Requerimento 930/2019
TEXTO COMPLETO
Requeremos à Mesa, ouvido o Plenário e cumpridas as formalidades regimentais, que seja realizada uma Reunião Solene, no próximo dia 01 de outubro, para celebrar os 100 anos de nascimento da educadora Raquel Correia de Crasto.
JUSTIFICATIVA
Nascida em 03 de outubro de 1919 no município de Vicência, zona da mata norte de Pernambuco, Raquel Correia de Crasto veio de uma família humilde, enfrentando os percalços impostos pela vida. Filha de Manuel Joaquim Correia de Crasto e Josefa da Silva Crasto, Raquel dedicou sua vida à missão de educadora cristã, deixando marcas de competência, qualidade e seriedade em todos os seus assistidos e seus familiares.
Sua vida acadêmica se deu através da pedagogia. Aluna do primeiro curso na Faculdade Frassinetti do Recife – FAFIRE, se especializou em orientação educacional, trabalhando neste ramo com adolescentes e formação de professores. Em 1942, foi nomeada professora da então Escola Rural Alberto Torres, em Tejipió. Em 43, foi designada para trabalhar com crianças especiais na Escola Aires Gama. Também foi fundadora do Instituto Domingos Sávio, escola para alunos com problemas auditivos.
Em 1955, a convite do educador Paulo Freire, participou do grupo que criou o Instituto Capibaribe, primeira escola do Recife considerada “alternativa”, graças a seus métodos de filosofia cristã constituídos em uma base de escola renovada, onde a criança fosse sempre amada, compreendida e respeitada.

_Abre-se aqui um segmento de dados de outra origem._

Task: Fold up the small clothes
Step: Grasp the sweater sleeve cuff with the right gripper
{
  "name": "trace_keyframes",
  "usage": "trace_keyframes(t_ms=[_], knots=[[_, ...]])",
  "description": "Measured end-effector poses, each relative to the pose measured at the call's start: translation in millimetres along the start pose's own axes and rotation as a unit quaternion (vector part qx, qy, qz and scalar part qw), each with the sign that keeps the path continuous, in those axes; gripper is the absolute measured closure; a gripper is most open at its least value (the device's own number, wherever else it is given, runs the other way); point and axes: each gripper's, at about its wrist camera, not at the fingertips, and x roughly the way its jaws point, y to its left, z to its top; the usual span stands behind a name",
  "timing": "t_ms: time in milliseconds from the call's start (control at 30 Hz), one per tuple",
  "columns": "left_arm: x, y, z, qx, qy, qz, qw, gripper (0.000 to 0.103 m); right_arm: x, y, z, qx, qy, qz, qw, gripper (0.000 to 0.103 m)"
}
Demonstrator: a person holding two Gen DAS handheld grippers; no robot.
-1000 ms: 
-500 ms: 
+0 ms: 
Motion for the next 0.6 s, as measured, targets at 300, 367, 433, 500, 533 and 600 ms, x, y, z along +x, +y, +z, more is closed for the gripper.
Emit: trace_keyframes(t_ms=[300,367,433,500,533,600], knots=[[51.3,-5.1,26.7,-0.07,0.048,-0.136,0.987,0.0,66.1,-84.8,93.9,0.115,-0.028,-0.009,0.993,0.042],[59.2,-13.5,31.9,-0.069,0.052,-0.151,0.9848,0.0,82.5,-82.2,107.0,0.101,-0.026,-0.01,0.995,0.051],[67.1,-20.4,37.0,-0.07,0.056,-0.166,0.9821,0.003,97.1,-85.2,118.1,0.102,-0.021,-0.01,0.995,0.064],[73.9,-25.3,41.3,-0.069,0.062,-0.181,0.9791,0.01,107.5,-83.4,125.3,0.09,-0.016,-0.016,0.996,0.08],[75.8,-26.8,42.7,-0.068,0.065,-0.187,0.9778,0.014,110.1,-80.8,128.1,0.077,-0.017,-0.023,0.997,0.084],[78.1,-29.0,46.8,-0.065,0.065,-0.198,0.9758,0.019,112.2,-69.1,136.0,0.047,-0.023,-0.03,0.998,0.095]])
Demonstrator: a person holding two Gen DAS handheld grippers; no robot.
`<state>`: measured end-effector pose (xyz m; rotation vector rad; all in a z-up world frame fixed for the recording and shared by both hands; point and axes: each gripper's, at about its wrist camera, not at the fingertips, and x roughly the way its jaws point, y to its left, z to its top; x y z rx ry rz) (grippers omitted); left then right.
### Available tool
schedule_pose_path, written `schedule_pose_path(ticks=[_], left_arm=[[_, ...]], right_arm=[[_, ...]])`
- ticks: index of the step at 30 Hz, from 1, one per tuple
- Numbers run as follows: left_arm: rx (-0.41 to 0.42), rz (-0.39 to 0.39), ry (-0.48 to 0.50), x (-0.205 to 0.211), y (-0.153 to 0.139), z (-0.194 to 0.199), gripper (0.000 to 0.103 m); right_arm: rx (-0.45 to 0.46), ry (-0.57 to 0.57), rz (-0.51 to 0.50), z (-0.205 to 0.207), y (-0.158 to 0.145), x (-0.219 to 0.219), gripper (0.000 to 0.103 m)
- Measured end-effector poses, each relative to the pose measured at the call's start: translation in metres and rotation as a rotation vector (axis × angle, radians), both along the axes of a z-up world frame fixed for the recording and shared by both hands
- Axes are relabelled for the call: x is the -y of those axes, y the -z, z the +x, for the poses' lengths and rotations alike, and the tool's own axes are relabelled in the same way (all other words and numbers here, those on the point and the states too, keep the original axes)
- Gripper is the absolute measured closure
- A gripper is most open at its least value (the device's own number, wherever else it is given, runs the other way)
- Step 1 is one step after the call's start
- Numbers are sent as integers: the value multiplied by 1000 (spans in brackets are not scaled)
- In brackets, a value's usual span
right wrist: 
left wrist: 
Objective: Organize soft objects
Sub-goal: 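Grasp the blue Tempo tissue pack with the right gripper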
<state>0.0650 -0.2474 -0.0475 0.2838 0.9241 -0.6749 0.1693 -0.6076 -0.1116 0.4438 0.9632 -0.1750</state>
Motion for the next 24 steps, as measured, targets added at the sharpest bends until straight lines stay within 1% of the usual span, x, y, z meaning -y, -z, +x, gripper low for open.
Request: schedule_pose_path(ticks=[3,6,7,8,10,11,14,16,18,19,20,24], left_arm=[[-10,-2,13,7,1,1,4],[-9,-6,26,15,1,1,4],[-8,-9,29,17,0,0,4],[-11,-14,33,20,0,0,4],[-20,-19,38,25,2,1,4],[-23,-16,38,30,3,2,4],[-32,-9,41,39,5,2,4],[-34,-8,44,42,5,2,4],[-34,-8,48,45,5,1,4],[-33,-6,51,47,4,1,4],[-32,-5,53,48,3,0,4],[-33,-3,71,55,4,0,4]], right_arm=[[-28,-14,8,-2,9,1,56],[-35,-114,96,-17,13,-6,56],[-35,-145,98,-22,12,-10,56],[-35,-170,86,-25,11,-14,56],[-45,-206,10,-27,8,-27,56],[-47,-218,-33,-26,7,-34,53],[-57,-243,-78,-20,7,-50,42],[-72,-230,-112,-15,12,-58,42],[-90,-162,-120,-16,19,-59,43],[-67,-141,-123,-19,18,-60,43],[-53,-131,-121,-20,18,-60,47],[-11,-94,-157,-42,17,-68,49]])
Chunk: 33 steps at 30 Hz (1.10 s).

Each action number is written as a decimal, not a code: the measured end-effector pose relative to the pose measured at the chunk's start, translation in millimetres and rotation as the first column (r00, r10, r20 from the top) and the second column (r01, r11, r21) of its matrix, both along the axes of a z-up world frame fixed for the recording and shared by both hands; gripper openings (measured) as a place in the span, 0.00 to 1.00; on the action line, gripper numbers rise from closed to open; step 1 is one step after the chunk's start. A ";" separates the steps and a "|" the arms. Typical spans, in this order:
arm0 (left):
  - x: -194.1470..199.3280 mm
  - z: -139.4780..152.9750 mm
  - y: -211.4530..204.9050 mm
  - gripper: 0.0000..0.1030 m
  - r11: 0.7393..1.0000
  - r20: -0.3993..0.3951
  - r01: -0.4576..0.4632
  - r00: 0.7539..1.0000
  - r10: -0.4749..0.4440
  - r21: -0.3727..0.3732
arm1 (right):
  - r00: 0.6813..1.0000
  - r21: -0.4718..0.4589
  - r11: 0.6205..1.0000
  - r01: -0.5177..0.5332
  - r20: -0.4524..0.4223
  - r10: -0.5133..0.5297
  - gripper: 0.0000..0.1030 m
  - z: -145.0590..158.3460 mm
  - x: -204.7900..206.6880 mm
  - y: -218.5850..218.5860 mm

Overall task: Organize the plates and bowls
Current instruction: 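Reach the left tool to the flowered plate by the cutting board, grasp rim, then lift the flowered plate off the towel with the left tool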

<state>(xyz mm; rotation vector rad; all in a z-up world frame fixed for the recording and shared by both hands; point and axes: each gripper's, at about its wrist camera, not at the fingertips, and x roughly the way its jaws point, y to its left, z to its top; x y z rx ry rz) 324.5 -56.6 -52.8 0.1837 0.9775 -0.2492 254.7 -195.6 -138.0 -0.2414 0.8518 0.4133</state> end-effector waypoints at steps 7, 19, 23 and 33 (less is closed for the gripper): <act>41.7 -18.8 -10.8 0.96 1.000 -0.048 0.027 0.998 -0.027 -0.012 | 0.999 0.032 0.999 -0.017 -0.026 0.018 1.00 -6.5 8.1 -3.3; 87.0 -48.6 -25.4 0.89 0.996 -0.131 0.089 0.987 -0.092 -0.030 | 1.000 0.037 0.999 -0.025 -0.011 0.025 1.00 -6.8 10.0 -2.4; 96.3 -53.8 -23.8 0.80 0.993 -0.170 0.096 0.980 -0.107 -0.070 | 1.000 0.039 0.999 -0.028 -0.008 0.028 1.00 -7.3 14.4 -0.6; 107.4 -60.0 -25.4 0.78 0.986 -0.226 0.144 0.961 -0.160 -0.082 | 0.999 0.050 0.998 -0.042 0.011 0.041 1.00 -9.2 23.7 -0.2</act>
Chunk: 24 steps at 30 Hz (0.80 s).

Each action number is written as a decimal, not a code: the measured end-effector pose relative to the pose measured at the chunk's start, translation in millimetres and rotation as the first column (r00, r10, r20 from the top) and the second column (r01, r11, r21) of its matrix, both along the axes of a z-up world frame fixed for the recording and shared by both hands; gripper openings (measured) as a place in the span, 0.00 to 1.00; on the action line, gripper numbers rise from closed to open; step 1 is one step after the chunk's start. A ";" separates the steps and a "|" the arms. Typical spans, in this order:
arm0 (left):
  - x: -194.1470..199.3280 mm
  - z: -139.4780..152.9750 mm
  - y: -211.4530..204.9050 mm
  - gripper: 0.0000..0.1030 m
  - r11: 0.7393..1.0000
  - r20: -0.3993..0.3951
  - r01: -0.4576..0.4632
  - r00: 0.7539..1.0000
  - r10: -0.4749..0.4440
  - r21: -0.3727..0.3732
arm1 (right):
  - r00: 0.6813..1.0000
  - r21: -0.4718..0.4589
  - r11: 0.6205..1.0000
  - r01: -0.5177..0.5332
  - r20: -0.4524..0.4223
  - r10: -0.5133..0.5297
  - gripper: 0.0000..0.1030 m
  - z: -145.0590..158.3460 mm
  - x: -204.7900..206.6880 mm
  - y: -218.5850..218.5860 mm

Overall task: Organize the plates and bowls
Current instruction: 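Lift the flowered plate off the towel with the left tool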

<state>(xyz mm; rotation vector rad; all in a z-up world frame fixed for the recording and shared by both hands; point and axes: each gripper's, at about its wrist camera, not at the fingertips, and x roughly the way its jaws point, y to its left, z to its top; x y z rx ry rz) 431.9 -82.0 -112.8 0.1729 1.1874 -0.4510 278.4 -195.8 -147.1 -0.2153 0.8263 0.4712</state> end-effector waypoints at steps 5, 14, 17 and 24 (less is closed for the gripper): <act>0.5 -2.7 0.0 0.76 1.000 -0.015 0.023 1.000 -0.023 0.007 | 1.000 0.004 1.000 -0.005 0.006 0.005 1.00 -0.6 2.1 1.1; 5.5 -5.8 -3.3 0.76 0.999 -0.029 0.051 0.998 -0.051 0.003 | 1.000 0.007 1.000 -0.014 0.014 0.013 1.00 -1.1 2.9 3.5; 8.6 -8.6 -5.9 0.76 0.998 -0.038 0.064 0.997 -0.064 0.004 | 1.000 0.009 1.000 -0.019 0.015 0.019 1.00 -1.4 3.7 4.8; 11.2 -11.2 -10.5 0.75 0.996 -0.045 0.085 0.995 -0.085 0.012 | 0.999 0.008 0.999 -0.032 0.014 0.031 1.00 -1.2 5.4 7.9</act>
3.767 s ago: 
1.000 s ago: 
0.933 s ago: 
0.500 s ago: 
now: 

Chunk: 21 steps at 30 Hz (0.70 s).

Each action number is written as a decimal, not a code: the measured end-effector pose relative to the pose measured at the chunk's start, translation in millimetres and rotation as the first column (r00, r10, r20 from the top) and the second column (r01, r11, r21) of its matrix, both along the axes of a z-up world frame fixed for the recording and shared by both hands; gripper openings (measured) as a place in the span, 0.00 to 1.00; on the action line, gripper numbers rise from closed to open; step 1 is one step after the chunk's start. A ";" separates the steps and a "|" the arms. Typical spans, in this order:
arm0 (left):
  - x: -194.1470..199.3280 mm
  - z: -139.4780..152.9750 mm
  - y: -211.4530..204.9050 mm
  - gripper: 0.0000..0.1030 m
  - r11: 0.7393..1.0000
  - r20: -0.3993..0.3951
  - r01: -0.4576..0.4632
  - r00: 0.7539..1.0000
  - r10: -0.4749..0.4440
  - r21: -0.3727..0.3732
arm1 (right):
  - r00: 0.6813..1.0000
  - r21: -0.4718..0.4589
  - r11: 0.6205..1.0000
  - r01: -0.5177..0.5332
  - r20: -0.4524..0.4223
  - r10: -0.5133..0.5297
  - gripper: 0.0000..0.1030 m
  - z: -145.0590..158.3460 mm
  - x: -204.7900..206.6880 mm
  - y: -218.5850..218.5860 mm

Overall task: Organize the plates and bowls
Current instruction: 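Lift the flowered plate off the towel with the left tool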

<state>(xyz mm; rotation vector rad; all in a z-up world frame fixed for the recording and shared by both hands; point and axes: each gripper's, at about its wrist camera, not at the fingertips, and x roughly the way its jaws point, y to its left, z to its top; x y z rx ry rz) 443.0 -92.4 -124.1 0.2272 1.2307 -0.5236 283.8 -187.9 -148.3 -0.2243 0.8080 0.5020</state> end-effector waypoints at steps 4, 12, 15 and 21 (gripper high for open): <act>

O grupo também incluía outros educadores como Anita e Lourdinha Paes Barreto, Elza Freire, Maria José Baltar, Pe. Daniel Lima e Itamar Vasconcelos. O Instituto Capibaribe, que seguia sob o comando de dona Raquel, partia do princípio da educação integral, e seguia o lema “amar para compreender, compreender para educar”, da educadora francesa Pauline Kergomard.
O Capibaribe se destaca por seu método de aprendizado indutivo-dedutivo, que estimula a autonomia e o pensamento dos discentes, despertando o senso crítico para torná-los capazes de integrar conhecimento, pensamento e sentimento na resolução dos problemas.
Dona Raquel foi uma pessoa à frente do seu tempo. No exercício de suas funções, sempre colocava o amor, o humanismo e a paixão como métodos para dirigir o Capibaribe e cuidar de todos os seus alunos. Seu zelo, sua cordialidade e seu espírito de acolhimento se fez presente até nos tempos sombrios da nossa história, quando a mesma abrigou filhos de militares e de políticos perseguidos na ditadura militar.
Permaneceu à frente do Instituto Capibaribe até 1995. Após 40 anos ininterruptos no cargo, deixou a direção por questões de saúde, tornando-se “Diretora Emérita”. Em 15 de agosto de 2004, faleceu na cidade do Recife. Seu legado de ideias e práticas pedagógicas inovadoras seguem vivas, inspirando todos aqueles que enxergam na educação uma possibilidade real de mudar a sociedade.